Sustained vertical explosive eruptions (known often as plinian eruptions) are relatively well understood. They require quite rapid flow of magma from the chamber into the conduit over the course of a few tens of minutes or hours. Plinian eruptions usually erupt predominantly low density pumice. The pumice on Montserrat is significantly denser (typically by 30 to 60%) than the pumice typically produced by plinian eruptions. World-wide, magmas that erupt in this way usually have low crystal contents, although examples with up to 35% crystals are known, compared to the 60 to 70% crystals in the Soufriere Hills magma. Thus the Soufriere Hills volcano is not typical of volcanoes where such eruptions occur.

As discussed in the main text, there is no evidence that a much larger explosive eruption has happened in the recent geological past (about the last 30,000 years). However, as discussed in E.2, we also cannot be sure that there are not suitable conditions in the volcano for this to happen this time. There are some examples of quite large magnitude eruptions happening several years after a dome has appeared. An example is Lascar volcano in Chile which had a substantial explosive eruption in 1993, 9 years after the andesite dome appeared. This eruption produced pyroclastic flows travelling to 10 km and a 25 km high eruption column, equivalent to an intensity over 10 times the reference event on Montserrat. This is a different volcano which may have different features which it make it possible to happen on Lascar, but not possible on Montserrat. However we cannot be sure. It is much more common for major explosive eruptions to happen in the first few days or weeks of an eruption and such late major explosive eruptions seem to be relatively uncommon. However they do happen.

Pyroclastic flows can occur in a number of circumstances. A minority of sustained explosive eruptions of the plinian type (perhaps 10 to 20%) produce large surges at the same time as the vertical column. Pyroclastic surges can be triggered by landslides as on Mount St Helens in 1980. They can also occur as high level explosions of great intensity lasting for a few minutes as at Mount Lamington in 1951. The surge of 1902 on Mont Pelee, Martinique is another example. In May of this year a large pyroclastic surge moving over 7 km occurred on Bezymianny volcano, Kamchatka Peninsula, 41 years after the andesite dome first started to grow. While these violent events are not common on dome eruptions, they do occur. Some pyroclastic surges are definitely triggered by large failures of a dome or volcanic edifice, but the circumstances that cause events like Mount Lamington are not understood. This lack of knowledge makes it particularly hard to estimate probabilities.

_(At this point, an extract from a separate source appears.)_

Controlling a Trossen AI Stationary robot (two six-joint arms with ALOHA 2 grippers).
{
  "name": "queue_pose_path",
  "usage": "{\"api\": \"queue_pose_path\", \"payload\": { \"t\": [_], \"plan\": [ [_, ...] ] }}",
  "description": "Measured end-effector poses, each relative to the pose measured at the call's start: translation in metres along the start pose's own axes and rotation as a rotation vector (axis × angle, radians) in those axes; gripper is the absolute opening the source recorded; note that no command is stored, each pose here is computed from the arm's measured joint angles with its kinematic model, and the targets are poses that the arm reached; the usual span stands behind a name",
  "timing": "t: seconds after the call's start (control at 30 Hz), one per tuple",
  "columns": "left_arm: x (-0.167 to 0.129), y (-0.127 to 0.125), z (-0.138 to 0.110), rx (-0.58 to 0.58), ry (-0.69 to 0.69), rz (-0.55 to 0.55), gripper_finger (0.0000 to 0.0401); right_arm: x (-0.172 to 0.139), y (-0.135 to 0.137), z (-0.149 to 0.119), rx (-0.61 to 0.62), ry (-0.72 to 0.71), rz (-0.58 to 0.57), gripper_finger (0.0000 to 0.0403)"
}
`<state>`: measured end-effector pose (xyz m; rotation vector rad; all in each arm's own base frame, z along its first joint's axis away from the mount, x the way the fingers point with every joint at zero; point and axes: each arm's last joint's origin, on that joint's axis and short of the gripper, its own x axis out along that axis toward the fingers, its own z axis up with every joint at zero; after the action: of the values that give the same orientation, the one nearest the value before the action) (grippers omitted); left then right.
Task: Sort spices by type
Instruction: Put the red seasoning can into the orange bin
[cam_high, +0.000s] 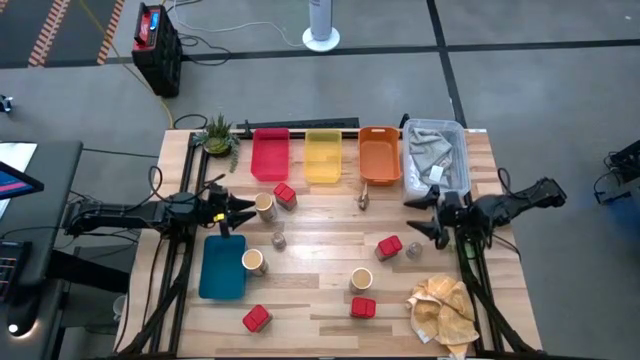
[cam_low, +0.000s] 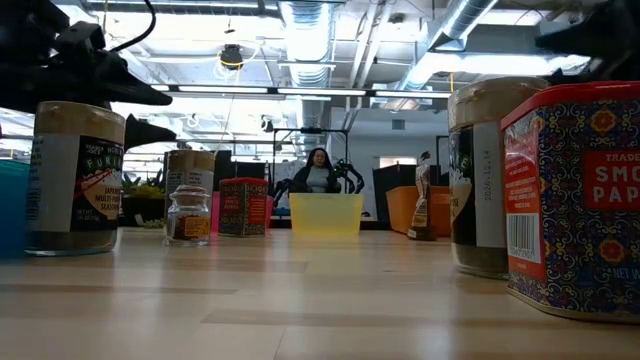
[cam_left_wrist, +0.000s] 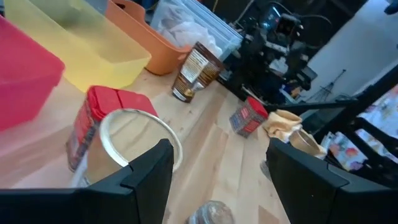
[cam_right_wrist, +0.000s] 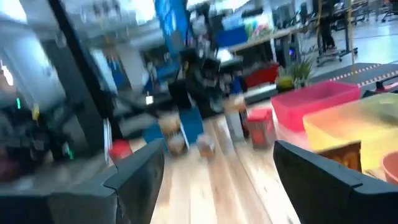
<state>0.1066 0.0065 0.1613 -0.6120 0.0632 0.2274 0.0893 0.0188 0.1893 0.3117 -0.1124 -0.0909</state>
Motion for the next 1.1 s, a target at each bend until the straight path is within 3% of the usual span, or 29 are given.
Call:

E.4 Modelling of hazards related to vertical explosive eruptions

The last 20 years has seen progress in the quantitative understanding of explosive eruptions and the tephra fall deposits. This work has recently been summarised in a book by Sparks and colleagues (Volcanic Plumes, John Wiley Press, pp. 557, 1997). The dispersal of tephra has been modelled from the fluid dynamics of volcanic plumes and their interactions with the wind field. These models predict distances that the range of rock fragments travel and have been validated by comparison with field observations. The modelling has also established a simple power-law relationship between the height of a volcanic eruption column and the intensity (mass flux) of an explosive eruption which is a major control on fragment range. Comparison of theoretical calculations with an extensive data set from historic eruptions yield similar power law coefficients from theory and from an empirical approach. The distance a fragment goes is also controlled by the wind and there is a reasonably good and validated understanding of wind effects. As a result it is possible to estimate the maximum range of fragments of interest (say 10 cm fragments of pumice) if the wind conditions and column height are known.

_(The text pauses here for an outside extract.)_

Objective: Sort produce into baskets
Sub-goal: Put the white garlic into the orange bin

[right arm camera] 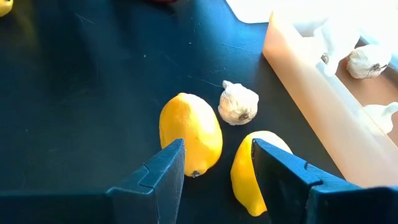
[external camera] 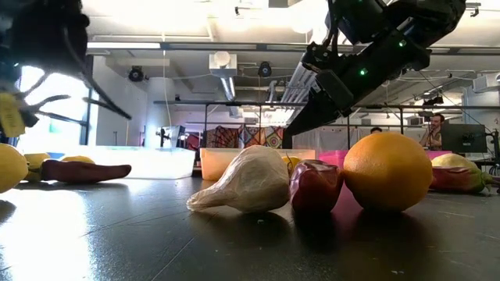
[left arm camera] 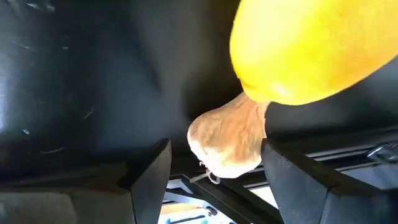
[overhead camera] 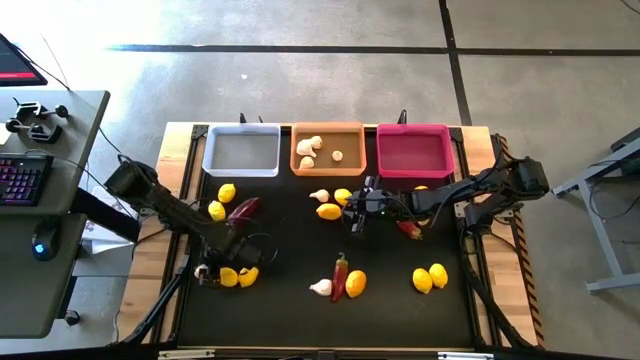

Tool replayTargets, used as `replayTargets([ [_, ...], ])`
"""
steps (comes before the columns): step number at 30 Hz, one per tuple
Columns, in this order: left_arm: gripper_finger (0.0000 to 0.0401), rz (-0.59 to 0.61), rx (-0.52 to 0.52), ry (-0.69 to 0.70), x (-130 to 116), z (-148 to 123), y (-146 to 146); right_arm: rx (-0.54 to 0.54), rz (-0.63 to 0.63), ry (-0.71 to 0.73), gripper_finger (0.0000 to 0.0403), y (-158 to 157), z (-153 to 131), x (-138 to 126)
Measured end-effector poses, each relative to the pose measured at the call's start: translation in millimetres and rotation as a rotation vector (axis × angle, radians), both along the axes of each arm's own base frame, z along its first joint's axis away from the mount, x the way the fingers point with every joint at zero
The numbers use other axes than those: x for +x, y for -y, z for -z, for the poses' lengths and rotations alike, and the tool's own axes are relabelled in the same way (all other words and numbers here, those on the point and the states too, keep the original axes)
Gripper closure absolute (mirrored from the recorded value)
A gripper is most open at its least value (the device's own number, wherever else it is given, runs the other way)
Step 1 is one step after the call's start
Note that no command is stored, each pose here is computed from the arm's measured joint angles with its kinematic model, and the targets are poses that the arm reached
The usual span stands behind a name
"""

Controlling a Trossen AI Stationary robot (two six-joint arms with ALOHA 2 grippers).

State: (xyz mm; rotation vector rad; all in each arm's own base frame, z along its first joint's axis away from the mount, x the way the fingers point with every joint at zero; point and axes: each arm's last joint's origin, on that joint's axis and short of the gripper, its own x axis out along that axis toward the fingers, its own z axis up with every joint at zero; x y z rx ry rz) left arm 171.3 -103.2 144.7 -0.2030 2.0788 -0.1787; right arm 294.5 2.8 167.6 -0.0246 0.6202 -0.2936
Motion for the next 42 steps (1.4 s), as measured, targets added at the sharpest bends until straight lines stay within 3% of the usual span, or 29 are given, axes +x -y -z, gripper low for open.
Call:
replayTargets([
  [12, 0.0182, 0.151, -0.024, -0.053, -7, 9, 11, 0.003, 0.002, 0.001, 0.0224, 0, 0, 0],
  [26, 0.0281, 0.203, -0.043, -0.133, -7, 1, -1, 0.002, 0.001, -0.001, 0.0224, 0, 0, 0],
  [33, 0.0281, 0.23, -0.066, -0.002, 21, -14, -10, -0.012, -0.008, -0.024, 0.0224, 0, 1, -1],
  [42, 0.0281, 0.208, -0.044, 0.182, 58, -29, -51, -0.026, -0.017, -0.095, 0.0224, 0, 4, -7],
])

Estimates of thickness at a locality have to be based on a more empirical approach. Tephra fall deposits characteristically display exponential thinning away from the volcano and so can be characterised by a distance over which the thickness halves, known as the thickness half distance. There are systematic correlations between the thickness half distance and the height of the eruption column, reflecting the fact that in small eruptions most of the tephra falls close to the volcano and the deposits thin rapidly whereas in large eruptions the tephra falls over a much wider area. These relationships are supported by theory, but the theory is not sufficiently advanced to be comfortable with direct application, so that an empirical approach is preferred until the modelling work advances further. The thickness pattern is distorted by the wind with thinning occurring more rapidly normal to the wind direction and more slowly downwind. Again the degree of distortion can be established empirically and we have used unpublished data from a study of the tephra fall deposits of Mont Pelee, Martinique by G.P.L. Walker to constrain the distortion. These eruptions seem to have occurred under fairly standard Caribbean meteorological conditions. If the mass of erupted material (the eruption magnitude), the eruption intensity and the wind conditions are known then an estimate of thickness and the number of large clasts falling at a particular place can be estimated. These results can be then compared to criteria for roof collapse or injury in a risk analysis. Validation can be carried out by comparison of results with historic eruptions of comparable scale and conditions. There are of course uncertainties in such models but the parameters of interest are very strong functions of the main controlling conditions so that to first order the results stand up to scrutiny.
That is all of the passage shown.